En cette rentrée littéraire aux éditions du Panseur, ce n'est pas sur Terres promises de Bénédicte Dupré La Tour que j'ai jeté mon dévolu (je compte bien le lire, cela dit) mais sur le dernier roman d'Isabelle Aupy dont j'avais adoré L'Homme qui n'aimait plus les chats. Sous ses airs naïfs, ce roman court alertait sur les dangers de ces dictatures sournoises qui s'appliquent à contrôler et asservir les gens par la manipulation du langage.
Ici, l'autrice renoue avec l'absurde pour une nouvelle satire sociale, mais sur un thème très différent, ce qui n'était pas pour me déplaire - même si j'avais particulièrement aimé cette intrigue autour des chats qui sont des chiens^^ - d'autant plus qu'il y était question d'un bateau et d'un capitaine (en plein dans le thème du book trip en mer donc^^), et que ce roman se présentait comme une allégorie du monde du travail, ce qui était doublement intéressant !
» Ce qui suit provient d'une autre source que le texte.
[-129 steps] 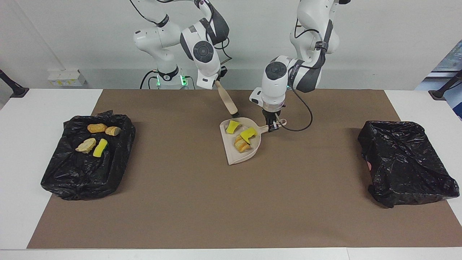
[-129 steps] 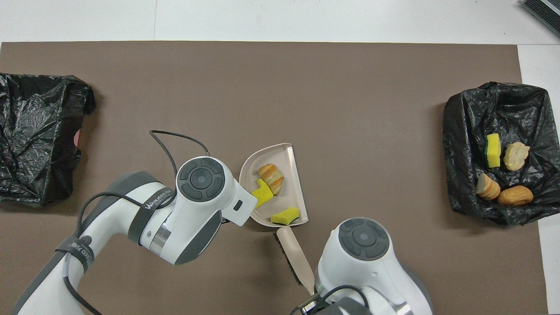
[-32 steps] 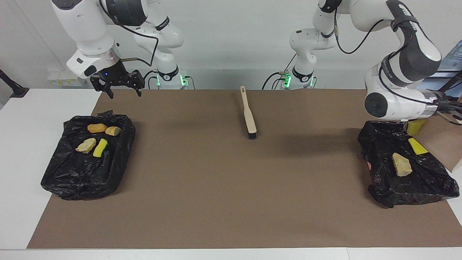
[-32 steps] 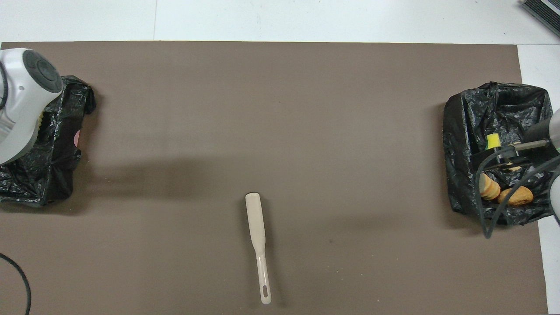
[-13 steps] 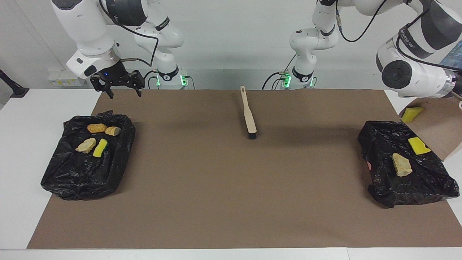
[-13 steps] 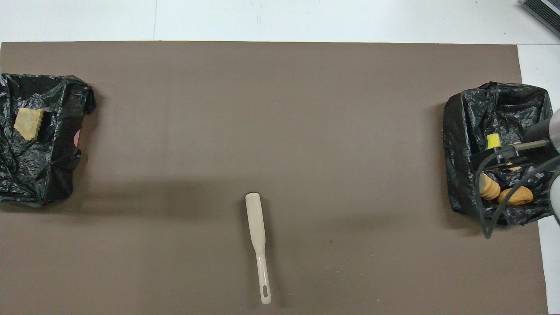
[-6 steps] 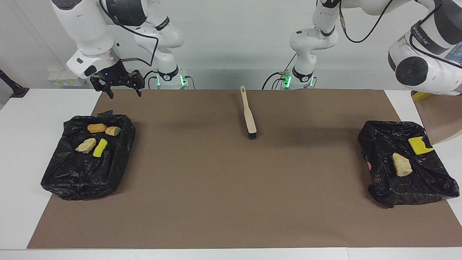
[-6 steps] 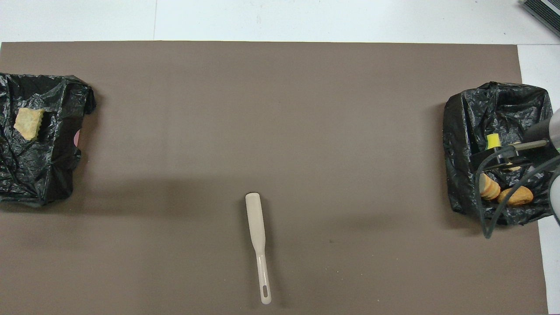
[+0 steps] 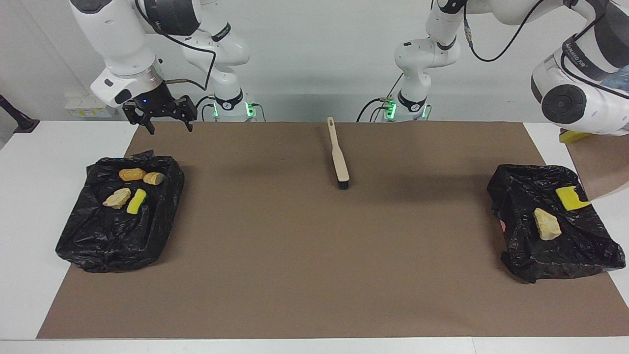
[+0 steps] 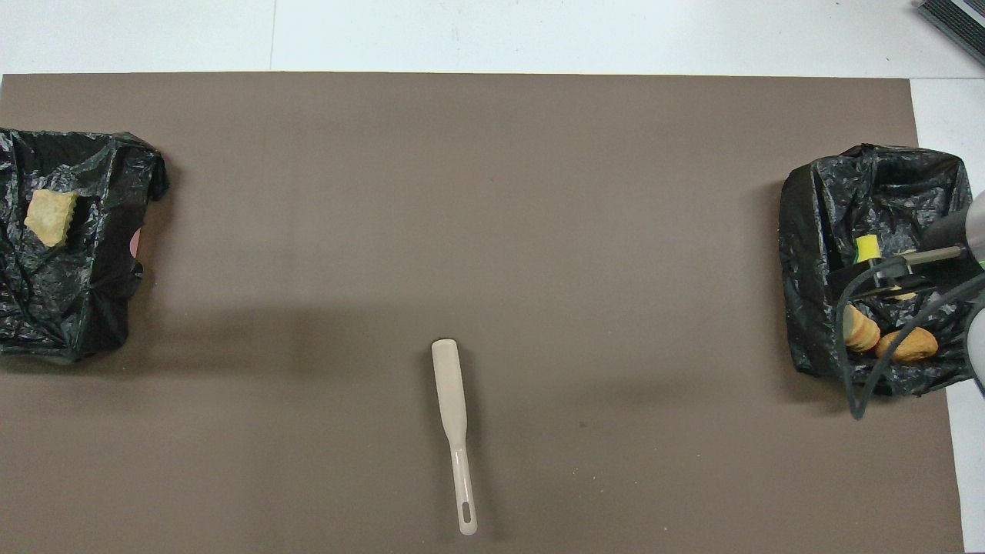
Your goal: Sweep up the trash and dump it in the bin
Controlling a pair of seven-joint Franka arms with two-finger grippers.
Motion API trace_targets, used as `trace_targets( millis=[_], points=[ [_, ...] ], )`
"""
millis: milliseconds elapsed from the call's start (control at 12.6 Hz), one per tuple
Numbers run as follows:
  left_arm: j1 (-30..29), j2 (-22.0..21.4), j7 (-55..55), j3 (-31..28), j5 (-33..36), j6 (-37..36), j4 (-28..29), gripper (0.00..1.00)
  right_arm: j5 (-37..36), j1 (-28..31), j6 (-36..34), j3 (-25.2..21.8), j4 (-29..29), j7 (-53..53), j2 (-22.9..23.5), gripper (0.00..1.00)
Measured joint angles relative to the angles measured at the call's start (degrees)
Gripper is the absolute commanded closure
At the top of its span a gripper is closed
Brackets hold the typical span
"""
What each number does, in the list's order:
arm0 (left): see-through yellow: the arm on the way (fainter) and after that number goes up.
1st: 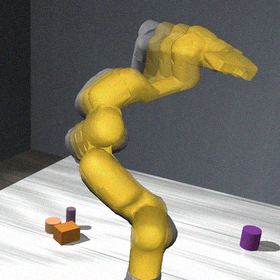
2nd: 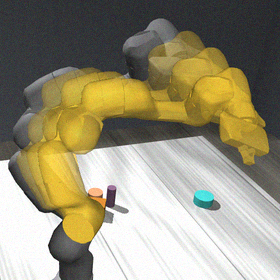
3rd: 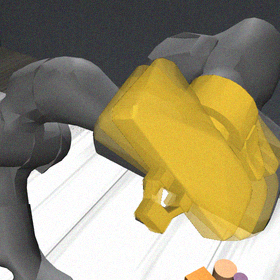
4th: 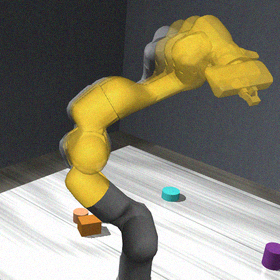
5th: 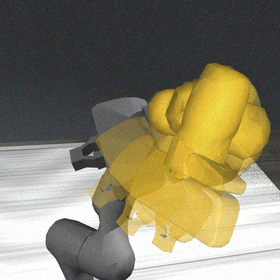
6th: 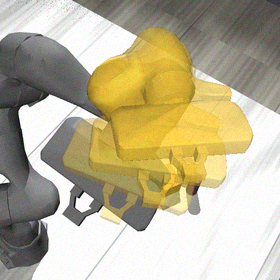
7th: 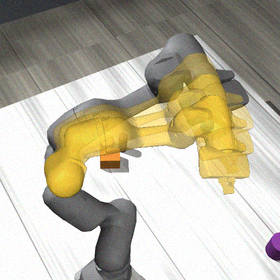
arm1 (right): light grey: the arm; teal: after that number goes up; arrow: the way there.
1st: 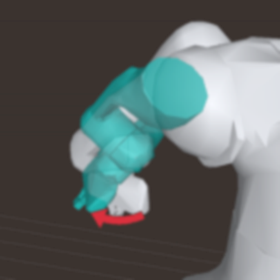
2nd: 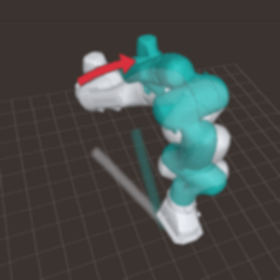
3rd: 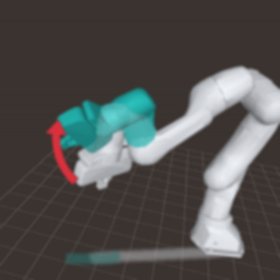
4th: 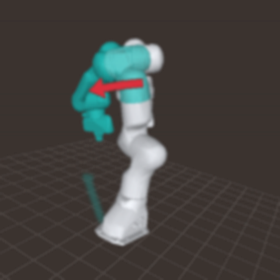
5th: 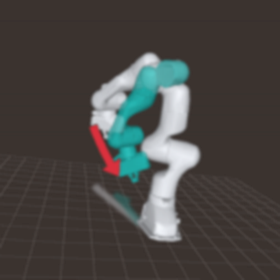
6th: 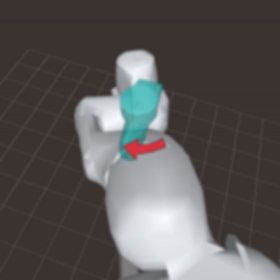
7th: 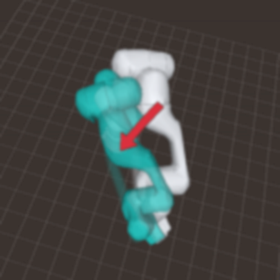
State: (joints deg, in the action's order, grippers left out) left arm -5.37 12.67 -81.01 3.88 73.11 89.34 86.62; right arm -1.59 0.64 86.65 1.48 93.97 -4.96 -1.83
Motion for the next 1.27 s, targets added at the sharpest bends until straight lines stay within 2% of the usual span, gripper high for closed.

Vous connaissez la blague que tout enfant qui se respecte a dû faire au moins une fois : Pince-mi et Pince-moi sont dans un bateau. Pince-mi tombe à l'eau. Qui reste-t-il ?
Eh bien ici, c'est "Maurice et Momo qui sont sur un bateau. Mais quand on apprend que les deux ne font qu'un, on se demande comment l'un deux pourrait tomber à l'eau." (je ne le dévoilerai pas^^)
Avec eux, tout un équipage composé d'une galerie de personnages hauts en couleur, consciencieux et dévoués à leur métier, qui triment pour maintenir le navire à flot alors que celui-ci prend l'eau depuis trop longtemps. Car on ne peut pas vraiment compter sur le Capitaine, "jeune homme fringant et dynamique" certes, mais un peu déconnecté de la réalité du terrain vu qu'il ne quitte quasi jamais sa cabine. À ses yeux, un navire n'est "qu'un ensemble de chiffres, de résultats et de performances, dans lequel il est moins important de savoir nouer les bouts ou matosser correctement que de donner des leçons aux autres à coup de cafetière." Il est donc bien déterminé à redresser la barre et tenir le cap coûte que coûte, mais ses grandes idées et décisions répondront-elles aux besoins réels du bateau et de son équipage ?
Et surtout, "c'est donc l'histoire de Maurice et Momo qui sont sur un bateau, l'un des deux tombe à l'eau, [mais] quel est l'âge du Capitaine ?" 😁
J'ai adoré l'idée de cette fable qui, avec beaucoup de dérision et par le biais de la métaphore du bateau en mer (à deux doigts du naufrage), s'attaque au monde professionnel et au management, "montrant les mécanismes insidieux de subjectivation du travail provoqués par certaines idéologies managériales".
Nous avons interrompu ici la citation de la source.